The utility model provides a special superconducting cable joint, which comprises a superconducting cable and a copper block substrate, wherein the superconducting cable comprises a copper-nickel pipe and niobium-titanium superconducting wires, and a plurality of niobium-titanium superconducting wires are wound on the copper-nickel pipe; the copper block base material is used for parallel connection or series connection between the superconducting cables, a liquid helium pipeline through groove and an electric connection through groove are formed in the copper block base material, the copper nickel pipes are connected in the liquid helium pipeline through groove, the niobium-titanium superconducting wires are connected in the electric connection through groove, and tin-silver solder is filled between the liquid helium pipeline through groove and the copper nickel pipes and between the electric connection through groove and the niobium-titanium superconducting wires. The utility model is suitable for a superconducting magnet development under the magnetic field rapid change condition and accomplish the connection between the superconducting cable.

Description

Special superconducting cable joint
Technical Field
The utility model belongs to the technical field of the cable joint, concretely relates to special superconducting cable connects.
Background
The superconducting cable is a cable made of superconductors, and the superconducting cable is widely applied to the power industry due to the large capacity, low loss, energy conservation and environmental protection. In order to ensure the rapid change of a magnetic field, the conventional superconducting magnet development needs to reduce the inductance of the magnet, increase the running current of the magnet (generally in the order of 10 kA), and simultaneously reduce the eddy current loss of a superconducting cable. And the winding of the common superconducting cable cannot meet the condition. Due to the limitation of the processing length of the superconducting conductor and the requirement of electrical connection among different superconducting magnets, the superconducting joint is inevitable for a large superconducting magnet device and is mainly used for electrical connection among the superconducting conductor, a current lead and different superconducting conductors.

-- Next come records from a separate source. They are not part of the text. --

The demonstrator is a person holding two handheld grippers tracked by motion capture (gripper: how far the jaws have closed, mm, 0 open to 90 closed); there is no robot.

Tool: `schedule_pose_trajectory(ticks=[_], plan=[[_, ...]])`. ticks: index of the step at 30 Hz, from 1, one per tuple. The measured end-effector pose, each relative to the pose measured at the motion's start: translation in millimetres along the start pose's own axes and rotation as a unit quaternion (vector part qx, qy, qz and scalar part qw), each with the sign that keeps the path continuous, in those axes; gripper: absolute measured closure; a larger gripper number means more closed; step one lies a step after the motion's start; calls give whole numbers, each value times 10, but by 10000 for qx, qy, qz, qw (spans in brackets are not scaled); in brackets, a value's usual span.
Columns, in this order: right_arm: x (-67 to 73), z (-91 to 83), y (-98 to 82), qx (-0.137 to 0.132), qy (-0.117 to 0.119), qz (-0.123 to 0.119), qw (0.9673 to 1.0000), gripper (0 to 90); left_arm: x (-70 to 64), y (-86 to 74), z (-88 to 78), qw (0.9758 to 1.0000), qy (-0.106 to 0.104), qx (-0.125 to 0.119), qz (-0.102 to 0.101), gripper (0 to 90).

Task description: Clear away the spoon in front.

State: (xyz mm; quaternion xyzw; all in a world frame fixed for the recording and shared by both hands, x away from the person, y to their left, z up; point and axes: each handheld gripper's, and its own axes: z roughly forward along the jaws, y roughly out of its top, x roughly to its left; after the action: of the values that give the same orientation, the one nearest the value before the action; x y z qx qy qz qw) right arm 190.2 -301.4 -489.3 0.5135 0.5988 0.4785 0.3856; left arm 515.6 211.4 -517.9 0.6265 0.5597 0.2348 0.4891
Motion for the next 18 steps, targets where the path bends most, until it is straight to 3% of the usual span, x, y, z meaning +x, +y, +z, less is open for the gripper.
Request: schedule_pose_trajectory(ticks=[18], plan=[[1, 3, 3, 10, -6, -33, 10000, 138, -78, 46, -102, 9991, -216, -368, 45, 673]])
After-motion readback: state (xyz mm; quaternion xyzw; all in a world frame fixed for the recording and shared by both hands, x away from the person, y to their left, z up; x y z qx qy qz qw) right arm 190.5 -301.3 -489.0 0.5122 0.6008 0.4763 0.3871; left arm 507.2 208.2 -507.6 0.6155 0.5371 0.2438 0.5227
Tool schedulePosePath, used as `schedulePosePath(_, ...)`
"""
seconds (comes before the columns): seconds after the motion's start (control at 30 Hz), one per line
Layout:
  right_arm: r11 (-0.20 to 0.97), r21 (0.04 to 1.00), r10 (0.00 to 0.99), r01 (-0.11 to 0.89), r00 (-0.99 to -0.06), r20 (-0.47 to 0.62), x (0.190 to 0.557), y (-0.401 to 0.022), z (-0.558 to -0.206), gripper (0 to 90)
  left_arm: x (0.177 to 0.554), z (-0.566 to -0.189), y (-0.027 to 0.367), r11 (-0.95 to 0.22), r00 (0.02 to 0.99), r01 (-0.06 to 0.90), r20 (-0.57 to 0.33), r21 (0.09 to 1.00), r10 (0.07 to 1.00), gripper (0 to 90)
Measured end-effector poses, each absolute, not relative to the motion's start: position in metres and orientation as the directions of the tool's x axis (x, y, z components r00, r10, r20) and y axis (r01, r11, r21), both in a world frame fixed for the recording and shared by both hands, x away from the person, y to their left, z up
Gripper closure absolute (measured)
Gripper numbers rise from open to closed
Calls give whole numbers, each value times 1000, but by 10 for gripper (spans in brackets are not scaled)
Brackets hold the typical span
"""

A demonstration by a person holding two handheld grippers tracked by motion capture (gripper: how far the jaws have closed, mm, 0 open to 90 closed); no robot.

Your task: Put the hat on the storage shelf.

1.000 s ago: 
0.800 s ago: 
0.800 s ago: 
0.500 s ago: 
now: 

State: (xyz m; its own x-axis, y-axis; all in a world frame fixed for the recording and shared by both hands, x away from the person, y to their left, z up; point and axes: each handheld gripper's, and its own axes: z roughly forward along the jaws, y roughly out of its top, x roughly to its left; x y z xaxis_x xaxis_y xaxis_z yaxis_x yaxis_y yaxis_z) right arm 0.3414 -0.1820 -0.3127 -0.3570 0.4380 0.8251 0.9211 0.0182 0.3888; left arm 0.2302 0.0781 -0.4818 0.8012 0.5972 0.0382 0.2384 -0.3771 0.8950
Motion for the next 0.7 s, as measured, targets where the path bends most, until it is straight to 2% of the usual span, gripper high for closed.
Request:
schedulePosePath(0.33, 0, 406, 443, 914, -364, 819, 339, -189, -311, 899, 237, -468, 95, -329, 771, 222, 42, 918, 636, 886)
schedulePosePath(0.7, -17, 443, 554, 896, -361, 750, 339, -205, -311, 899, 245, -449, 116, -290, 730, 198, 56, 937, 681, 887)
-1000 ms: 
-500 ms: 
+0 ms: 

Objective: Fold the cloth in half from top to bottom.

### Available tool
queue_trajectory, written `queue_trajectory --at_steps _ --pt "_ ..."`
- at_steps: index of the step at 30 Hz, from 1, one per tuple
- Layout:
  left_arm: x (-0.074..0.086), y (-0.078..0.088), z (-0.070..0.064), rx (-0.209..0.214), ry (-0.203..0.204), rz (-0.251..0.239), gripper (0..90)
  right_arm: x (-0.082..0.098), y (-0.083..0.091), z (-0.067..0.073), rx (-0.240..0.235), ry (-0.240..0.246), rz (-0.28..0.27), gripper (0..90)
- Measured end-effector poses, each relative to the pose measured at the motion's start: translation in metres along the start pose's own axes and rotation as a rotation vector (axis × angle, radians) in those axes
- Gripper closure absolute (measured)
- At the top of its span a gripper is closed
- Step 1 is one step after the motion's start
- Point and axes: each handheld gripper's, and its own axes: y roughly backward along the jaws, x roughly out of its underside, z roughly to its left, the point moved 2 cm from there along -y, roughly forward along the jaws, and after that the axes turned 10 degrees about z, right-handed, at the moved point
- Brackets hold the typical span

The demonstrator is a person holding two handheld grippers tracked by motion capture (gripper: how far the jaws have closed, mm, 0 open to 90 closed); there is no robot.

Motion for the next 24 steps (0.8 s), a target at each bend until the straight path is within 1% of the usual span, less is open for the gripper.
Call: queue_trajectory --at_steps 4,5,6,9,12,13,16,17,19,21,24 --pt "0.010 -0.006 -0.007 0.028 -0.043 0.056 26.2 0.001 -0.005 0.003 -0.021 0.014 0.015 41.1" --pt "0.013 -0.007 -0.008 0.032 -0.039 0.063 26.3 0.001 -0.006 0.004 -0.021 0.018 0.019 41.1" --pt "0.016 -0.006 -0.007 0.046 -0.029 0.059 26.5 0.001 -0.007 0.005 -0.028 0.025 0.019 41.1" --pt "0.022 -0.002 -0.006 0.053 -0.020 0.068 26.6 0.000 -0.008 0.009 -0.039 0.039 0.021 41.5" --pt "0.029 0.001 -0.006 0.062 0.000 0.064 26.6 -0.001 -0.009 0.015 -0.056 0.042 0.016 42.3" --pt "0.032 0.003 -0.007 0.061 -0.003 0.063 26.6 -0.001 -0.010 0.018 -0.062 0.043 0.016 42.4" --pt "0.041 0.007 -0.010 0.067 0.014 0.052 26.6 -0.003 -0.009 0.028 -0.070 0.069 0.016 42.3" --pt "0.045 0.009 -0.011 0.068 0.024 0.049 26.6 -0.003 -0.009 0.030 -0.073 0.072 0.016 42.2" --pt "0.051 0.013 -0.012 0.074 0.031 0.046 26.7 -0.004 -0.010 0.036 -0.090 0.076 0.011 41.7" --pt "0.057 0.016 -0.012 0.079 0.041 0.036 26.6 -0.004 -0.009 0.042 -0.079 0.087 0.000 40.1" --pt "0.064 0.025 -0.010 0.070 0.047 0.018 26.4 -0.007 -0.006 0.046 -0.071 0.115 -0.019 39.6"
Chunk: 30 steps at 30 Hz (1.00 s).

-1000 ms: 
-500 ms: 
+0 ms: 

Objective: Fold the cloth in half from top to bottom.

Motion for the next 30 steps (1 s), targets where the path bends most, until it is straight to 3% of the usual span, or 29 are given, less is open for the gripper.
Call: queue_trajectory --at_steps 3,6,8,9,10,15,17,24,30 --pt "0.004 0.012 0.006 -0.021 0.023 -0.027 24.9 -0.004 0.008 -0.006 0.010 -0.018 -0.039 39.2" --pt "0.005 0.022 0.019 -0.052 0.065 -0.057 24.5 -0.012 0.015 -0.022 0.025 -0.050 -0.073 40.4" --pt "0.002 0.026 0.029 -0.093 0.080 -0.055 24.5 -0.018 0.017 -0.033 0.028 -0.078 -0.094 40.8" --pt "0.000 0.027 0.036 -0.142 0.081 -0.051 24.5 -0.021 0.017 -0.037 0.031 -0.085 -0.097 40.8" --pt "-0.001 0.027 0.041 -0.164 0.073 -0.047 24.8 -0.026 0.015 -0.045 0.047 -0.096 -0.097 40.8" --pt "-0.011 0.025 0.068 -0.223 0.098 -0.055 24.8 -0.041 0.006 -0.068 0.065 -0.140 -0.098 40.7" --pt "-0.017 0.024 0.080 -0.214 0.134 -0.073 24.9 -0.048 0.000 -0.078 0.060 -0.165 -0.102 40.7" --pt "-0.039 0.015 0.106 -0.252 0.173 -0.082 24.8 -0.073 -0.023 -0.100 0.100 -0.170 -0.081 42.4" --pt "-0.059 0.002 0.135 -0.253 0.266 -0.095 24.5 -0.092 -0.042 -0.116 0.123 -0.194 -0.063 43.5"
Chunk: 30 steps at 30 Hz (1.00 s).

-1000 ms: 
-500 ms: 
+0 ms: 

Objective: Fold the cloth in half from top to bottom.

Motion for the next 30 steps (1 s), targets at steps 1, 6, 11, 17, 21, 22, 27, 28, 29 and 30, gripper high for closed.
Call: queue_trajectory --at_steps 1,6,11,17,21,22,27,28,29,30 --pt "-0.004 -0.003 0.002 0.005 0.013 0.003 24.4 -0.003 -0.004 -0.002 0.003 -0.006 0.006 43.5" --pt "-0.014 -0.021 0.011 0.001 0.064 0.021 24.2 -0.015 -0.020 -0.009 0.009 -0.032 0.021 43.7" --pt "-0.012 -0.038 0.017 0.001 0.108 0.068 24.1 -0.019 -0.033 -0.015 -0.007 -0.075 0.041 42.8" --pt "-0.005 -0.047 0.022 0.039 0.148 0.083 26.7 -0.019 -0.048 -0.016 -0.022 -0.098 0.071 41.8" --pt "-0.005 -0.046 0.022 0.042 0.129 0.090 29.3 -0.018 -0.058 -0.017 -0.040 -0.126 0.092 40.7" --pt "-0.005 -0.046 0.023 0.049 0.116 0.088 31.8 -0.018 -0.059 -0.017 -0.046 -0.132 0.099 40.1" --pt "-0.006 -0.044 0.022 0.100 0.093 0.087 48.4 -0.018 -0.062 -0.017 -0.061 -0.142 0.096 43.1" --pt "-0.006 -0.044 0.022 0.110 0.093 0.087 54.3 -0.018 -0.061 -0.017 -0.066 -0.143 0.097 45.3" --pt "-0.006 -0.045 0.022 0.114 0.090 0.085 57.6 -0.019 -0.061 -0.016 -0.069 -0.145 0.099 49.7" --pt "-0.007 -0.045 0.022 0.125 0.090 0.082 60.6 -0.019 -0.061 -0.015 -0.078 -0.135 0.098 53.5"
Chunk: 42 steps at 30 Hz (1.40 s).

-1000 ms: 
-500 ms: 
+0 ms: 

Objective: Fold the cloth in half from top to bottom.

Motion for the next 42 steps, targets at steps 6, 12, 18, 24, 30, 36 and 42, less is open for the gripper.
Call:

SUMMERY OF THE UTILITY MODEL
The utility model aims at providing a special superconducting cable connects is applicable to the superconducting magnet development under the magnetic field rapid change condition and accomplishes the connection between the superconducting cable.
The utility model provides a following technical scheme:
a special superconducting cable joint comprises a superconducting cable and a copper block base material, wherein the superconducting cable comprises a copper-nickel pipe and niobium-titanium superconducting wires, and a plurality of niobium-titanium superconducting wires are wound on the copper-nickel pipe; the copper block base material is used for parallel connection or series connection between the superconducting cables, a liquid helium pipeline through groove and an electric connection through groove are formed in the copper block base material, the copper nickel pipes are connected in the liquid helium pipeline through groove, the niobium-titanium superconducting wires are connected in the electric connection through groove, and tin-silver solder is filled between the liquid helium pipeline through groove and the copper nickel pipes and between the electric connection through groove and the niobium-titanium superconducting wires.
Preferably, the liquid helium pipeline through groove and the electric connection through groove are provided with copper plates on the upper covers.
Preferably, when the superconducting cables are connected in parallel, the connected copper-nickel pipe is connected to a liquid helium distributor, and the niobium-titanium superconducting wire is electrically connected in the electric connection through groove.
Preferably, when the superconducting cables are connected in parallel, a wire sleeve is sleeved at the joint between the niobium-titanium superconducting wires, and arc-shaped buffering convex blocks are arranged in the outlet and the inlet of the wire sleeve.
Preferably, the wire sleeve and the arc-shaped buffering lug are of an integral structure, and the wire sleeve is an insulating rubber flexible wire sleeve.
Preferably, the single superconducting cable further comprises a fixed insulating layer, and the fixed insulating layer wraps the niobium-titanium superconducting wire wound on the copper-nickel pipe.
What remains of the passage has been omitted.